A great horned owl booms out in the distance as we paddle out onto the pond. Then all is quiet until we’re suddenly startled by the raspy squawk of a great blue heron as it launches begrudgingly from a limb and disappears into the dimness on its slow, undulating flight. Wings whistle overhead as the first ducks take to wing, well ahead of the impending dawn. More protest to our intrusion comes from a beaver, slapping its tail on the water’s surface as a warning to all other beavers that something foreign has entered the environment.

Arriving at our intended destination, we pause for a moment, surveying the surrounding area. The first decoy hits the water with a pop and a splash. We place them to the right and to the left, leaving an enticing opening in front of what will soon become our makeshift blind, made of mesh netting haphazardly propped up between two fortuitously positioned alder bushes. Then we settle onto milk crate stools and open Thermoses for a quick cup of coffee before the action begins.

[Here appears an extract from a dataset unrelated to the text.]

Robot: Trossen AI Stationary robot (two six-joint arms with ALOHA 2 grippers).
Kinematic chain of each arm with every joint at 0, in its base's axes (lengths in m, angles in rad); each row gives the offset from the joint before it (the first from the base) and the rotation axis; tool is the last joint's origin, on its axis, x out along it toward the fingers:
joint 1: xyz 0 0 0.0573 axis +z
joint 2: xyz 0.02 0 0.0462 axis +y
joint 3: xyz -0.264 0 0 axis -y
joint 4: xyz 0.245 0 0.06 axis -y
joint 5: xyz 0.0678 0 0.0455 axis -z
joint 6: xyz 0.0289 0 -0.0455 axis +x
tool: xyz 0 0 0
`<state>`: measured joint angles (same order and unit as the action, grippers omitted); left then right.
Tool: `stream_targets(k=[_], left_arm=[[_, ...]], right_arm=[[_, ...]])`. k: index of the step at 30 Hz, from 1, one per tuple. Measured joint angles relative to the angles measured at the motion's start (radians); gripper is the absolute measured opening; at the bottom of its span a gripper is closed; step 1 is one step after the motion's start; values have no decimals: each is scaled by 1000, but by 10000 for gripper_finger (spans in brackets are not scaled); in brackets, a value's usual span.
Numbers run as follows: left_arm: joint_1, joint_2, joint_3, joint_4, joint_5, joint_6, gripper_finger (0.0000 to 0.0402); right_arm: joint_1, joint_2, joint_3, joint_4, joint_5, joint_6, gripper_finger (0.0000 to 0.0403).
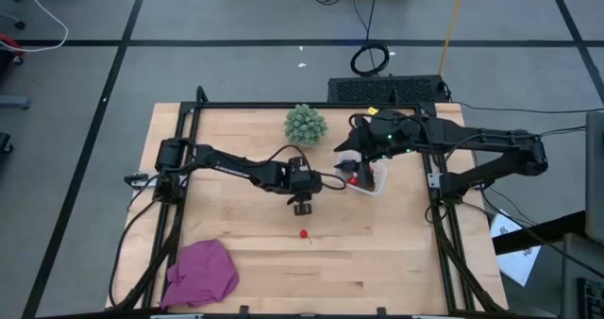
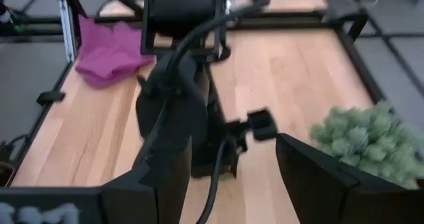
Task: Pick and placing Produce into tupperware
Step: Put the red strawberry into the transparent bin
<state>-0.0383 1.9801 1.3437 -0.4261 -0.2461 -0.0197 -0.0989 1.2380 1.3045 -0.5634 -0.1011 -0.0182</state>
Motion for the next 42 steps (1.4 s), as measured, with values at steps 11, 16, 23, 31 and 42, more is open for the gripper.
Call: stream_targets(k=[11,16,23,31,42], left_arm=[[2,0,140,52,-99,133,129],[15,-1,189,182,-99,220,129],[71,14,195,411,-50,225,129],[112,129,196,551,66,142,129],[93,162,213,449,120,53,129]], right_arm=[[-7,-189,0,122,131,-103,212],[-7,-257,0,141,132,-100,212],[-7,-282,0,135,132,-100,212],[-7,-263,0,111,132,-101,212],[-7,-228,0,105,133,-134,212]])
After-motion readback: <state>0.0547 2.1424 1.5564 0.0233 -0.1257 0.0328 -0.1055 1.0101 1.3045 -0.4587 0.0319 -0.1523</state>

It’s false dawn now and the air is increasingly filled with whistling wings, the high-pitched cries of wood ducks and the raspy scolding of a hen mallard. We hear it before we see it, a rush of air through feathers followed by the sound of something sliding along the surface as the first visitor drops into our decoy spread. It’s still too early to shoot or make out more than a silhouette, but the hollow yeeb-yeeb betrays the identity of a greenhead, a drake mallard, his motion sending ripples through the blocks. The nervous bird launches back into flight and leaves before the hour arrives, but we take it as a good omen just the same.

You never know how things might turn out, especially on a bluebird day when the sun will soon light up a cloudless, windless sky. The first half hour or so should offer a flurry of activity as naive waterfowl feverishly feed before heading off to some secluded spot to spend the day preening and loafing. After that, we can only hope there will be enough other hunters out there to keep the birds moving.

A quick time check shows we are now legal and we barely have time to load shotguns before a brace of woodies wings overhead, banks and glides into the spread. A volley of shots rings out, echoing off the opposite shoreline as the birds plop onto the water. After retrieval, we marvel at the resplendent colors of the drake. He and his partner will make fine table fare, and his flank feathers will eventually become hackle for a dry fly used to lure a rising trout.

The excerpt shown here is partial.